Silent Hill 4: The Room PS2 Review

May 31, 2010 by  
Filed under PS2, Retro Content, Retro Reviews

The Silent Hill series has always been one of the best for provoking terror and the shocking images that the games depict so well just keep on becoming more disturbing. The fourth game in the series is a slight departure to what we are normally used to, without some of the mainstays that made the series famous; Silent Hill 4 showcases some brand new and rather neat ideas.

Always an asset of Silent Hill is the mind-bending plot and four is no exception. Our new protagonist is Henry Townshend, who literally finds himself locked in his apartment thanks to unwieldy chains and sealed windows keeping him prisoner from the inside, his only connection to the outside world is a mysterious hole that suddenly appears in his bathroom and notes being slided underneath his door, cue plenty of weirdness that only the guys at Konami could have dreamt up.

Henry’s apartment soon becomes realised, as one of the games biggest changes (a first person view works well here and doesn’t feel detached from the rest of the game) and it’s as focal to your progress as it is to the compelling plot. The hole that appears leads to various places and Henry is able to journey back to his apartment at will thanks to the holes that are dotted around the environments. This is obviously a necessity as many of the new play devices are to be found here, for instance this is the only place you are now able to save, injuries sustained gradually recover and a new item management system (reminiscent of Resident Evil) allows the apartment to act as a storeroom for some of Henry’s things.

We found this new item system to be pleasingly convenient and journeying back and forth to the apartment never feels like too much of a chore thanks to the large amount of holes in the walls that always seem to be at hand around each environment. When placed into the storage box, items are helpfully divided into weapons and other items, which assures that there is nothing clumsy about the new system and things feel nicely organised, as they should. You can also swap weapons and use items during real-time by bringing up a quick select bottom-screen menu, which is a blessing for this type of game and there’s no need for any abrupt pauses.

Apart from the new means of storing your items, some of the enemies are also radically different and other items apart from your weaponry come in use to defeat them, although defeat is definitely the wrong word here. Silent Hill 4 introduces floating ghouls that cannot be killed, but only incapacitated for a short while. You can bash the ghosts over the head and down them, but seconds later they are floating around relentlessly after you again. Plan B is to pin them down with a special sword, which can be retrieved from your pinned down foe when you are finished exploring but results in the ghost being revived. Then there’s the candles and medallion, which ward them off during use as well as the silver bullets. These new enemies are great additions, although we do prefer the old tried and tested “floor and stamp on” way of killing, fortunately there’s still plenty of that to be done with the usual lumps of flesh.
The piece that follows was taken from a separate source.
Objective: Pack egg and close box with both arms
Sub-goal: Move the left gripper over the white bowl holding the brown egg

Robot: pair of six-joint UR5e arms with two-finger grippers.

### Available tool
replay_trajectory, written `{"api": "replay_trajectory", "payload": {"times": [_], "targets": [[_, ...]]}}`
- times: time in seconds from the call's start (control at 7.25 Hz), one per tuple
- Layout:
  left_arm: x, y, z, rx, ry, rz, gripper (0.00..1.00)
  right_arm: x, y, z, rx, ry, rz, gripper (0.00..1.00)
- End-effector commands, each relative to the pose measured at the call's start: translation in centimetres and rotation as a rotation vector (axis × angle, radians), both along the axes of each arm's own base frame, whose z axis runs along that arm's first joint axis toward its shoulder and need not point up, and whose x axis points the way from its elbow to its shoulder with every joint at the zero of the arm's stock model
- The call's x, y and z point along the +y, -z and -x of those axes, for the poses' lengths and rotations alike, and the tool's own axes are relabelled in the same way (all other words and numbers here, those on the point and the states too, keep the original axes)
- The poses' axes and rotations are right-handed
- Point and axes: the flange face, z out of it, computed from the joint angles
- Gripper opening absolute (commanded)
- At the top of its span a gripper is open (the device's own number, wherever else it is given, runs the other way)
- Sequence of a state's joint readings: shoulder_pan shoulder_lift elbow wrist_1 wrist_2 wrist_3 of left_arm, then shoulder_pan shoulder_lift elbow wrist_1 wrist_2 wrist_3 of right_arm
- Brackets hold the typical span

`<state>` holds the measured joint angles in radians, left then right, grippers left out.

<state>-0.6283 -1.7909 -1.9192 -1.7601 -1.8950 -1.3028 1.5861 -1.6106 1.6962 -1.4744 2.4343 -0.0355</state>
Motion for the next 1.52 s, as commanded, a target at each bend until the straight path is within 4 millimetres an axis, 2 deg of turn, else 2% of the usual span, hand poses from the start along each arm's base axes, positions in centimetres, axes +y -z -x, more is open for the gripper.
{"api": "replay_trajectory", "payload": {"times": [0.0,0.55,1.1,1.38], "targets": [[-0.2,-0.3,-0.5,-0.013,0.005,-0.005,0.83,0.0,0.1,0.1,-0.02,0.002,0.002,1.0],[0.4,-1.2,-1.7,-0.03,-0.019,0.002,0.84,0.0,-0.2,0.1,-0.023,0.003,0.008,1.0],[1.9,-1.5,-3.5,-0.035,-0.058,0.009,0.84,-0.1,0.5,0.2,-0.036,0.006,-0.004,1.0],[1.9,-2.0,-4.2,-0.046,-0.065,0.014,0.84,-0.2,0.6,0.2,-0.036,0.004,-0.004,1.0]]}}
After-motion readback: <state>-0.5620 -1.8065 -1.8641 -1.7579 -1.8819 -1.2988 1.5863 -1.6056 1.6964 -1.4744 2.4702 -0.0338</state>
Combat now gives you the ability to power up each melee strike, thanks to a new addition that allows you to hold down the attack button to put some more muscle into your attack and unleash a mighty strike, which takes time but can pay off well. Some of the weaponry also breaks after a number of uses. So there are a few new ideas but the combat on the whole does still feel a bit awkward, whether you’re using guns or melee weapons.

About half way through the game the environments start repeating from the first portion of the game, making progress less interesting. You are also laden with a character, who requires far too much babysitting. The game frustratingly and almost criminally denies you the ability to give her some basic commands, which would have helped the cause a great deal. Your female companion just happens to do her own thing at times and there was even a moment we lost her completely, although comically she initially bashes enemies with her purple handbag. These are the main culprits for what is an otherwise sturdy enough title.

Silent Hill 4 is graphically stunning with that famous grainy look and those macabre environments. The lighting and shadows are also very impressive, although what the game criminally lacks is the flashlight. Without the dark environments and torchlight, things just don’t feel as atmospheric anymore, which is a real shame. Still the excellent roving camerawork does it job well as do the odd sound effects which are effective enough in their own right.

Not quite the classic that Silent Hill 3 turned out to be, but it’s still a stunning addition to the horror stable. The problems are few and are far away from devastating the game, although having to repeat the same environments feels cheap and the loss of the torchlight hit us quite hard. It’s a nice departure but part of us prefers the traditional way of visiting this warped world, it’s still one of the best horror titles out there though.